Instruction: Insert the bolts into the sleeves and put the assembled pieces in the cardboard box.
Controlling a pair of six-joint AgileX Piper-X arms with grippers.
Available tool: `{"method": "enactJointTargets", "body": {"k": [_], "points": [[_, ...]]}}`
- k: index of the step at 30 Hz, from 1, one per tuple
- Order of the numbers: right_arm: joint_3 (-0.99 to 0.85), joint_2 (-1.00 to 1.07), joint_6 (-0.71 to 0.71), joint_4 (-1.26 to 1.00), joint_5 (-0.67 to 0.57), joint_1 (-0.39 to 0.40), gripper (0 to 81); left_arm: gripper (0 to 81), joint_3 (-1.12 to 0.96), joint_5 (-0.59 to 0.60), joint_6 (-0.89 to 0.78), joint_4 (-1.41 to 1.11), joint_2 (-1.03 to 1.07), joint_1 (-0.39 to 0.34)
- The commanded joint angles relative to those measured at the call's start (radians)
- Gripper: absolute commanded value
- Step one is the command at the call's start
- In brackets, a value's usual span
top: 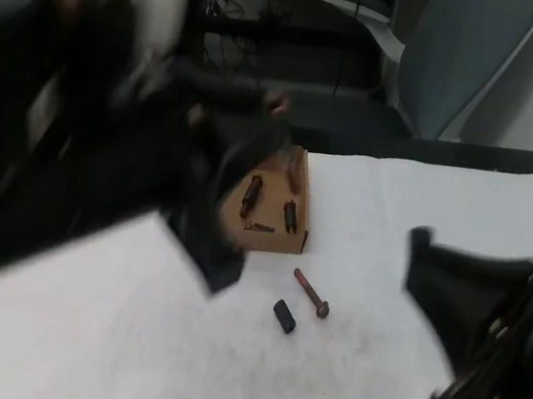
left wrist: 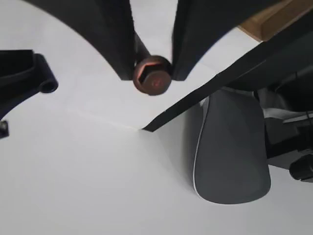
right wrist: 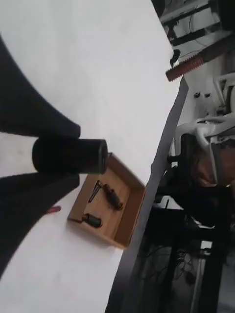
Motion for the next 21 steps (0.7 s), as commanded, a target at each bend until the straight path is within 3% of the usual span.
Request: {"method": "enactJointTargets", "body": {"k": [1, 11, 17, 21], "points": [[0.097, 0.017, -0.031, -0.224, 0.043, 0.049, 0.6, 1.7, 0.107, 0.002, -0.076, -0.137, -0.048, -0.002], [0.187, 0.302, -0.053, -0.539, 0.016, 0.067, 0.6, 1.7, 0.266, -0.028, -0.207, -0.41, 0.006, -0.002], [0.185, 0.519, -0.064, -0.793, -0.025, 0.067, 0.6, 1.7, 0.269, 0.059, -0.189, -0.458, 0.059, -0.002], [0.182, 0.578, -0.071, -0.828, -0.097, 0.067, 0.6, 1.7, 0.265, 0.066, -0.112, -0.411, 0.07, 0.0]]}}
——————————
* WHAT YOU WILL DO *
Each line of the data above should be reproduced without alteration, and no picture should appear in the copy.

* ANSWER BELOW *
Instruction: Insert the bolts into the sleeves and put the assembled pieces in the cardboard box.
Controlling a pair of six-joint AgileX Piper-X arms with grippers.
Available tool: `{"method": "enactJointTargets", "body": {"k": [_], "points": [[_, ...]]}}`
- k: index of the step at 30 Hz, from 1, one per tuple
- Order of the numbers: right_arm: joint_3 (-0.99 to 0.85), joint_2 (-1.00 to 1.07), joint_6 (-0.71 to 0.71), joint_4 (-1.26 to 1.00), joint_5 (-0.67 to 0.57), joint_1 (-0.39 to 0.40), gripper (0 to 81); left_arm: gripper (0 to 81), joint_3 (-1.12 to 0.96), joint_5 (-0.59 to 0.60), joint_6 (-0.89 to 0.78), joint_4 (-1.41 to 1.11), joint_2 (-1.03 to 1.07), joint_1 (-0.39 to 0.34)
- The commanded joint angles relative to those measured at the call's start (radians)
- Gripper: absolute commanded value
- Step one is the command at the call's start
- In brackets, a value's usual span
top: 
left wrist: 
right wrist: 
Motion for the next 21 steps (0.7 s), as commanded, a target at each bend until the straight path is within 3% of the usual span.
Request: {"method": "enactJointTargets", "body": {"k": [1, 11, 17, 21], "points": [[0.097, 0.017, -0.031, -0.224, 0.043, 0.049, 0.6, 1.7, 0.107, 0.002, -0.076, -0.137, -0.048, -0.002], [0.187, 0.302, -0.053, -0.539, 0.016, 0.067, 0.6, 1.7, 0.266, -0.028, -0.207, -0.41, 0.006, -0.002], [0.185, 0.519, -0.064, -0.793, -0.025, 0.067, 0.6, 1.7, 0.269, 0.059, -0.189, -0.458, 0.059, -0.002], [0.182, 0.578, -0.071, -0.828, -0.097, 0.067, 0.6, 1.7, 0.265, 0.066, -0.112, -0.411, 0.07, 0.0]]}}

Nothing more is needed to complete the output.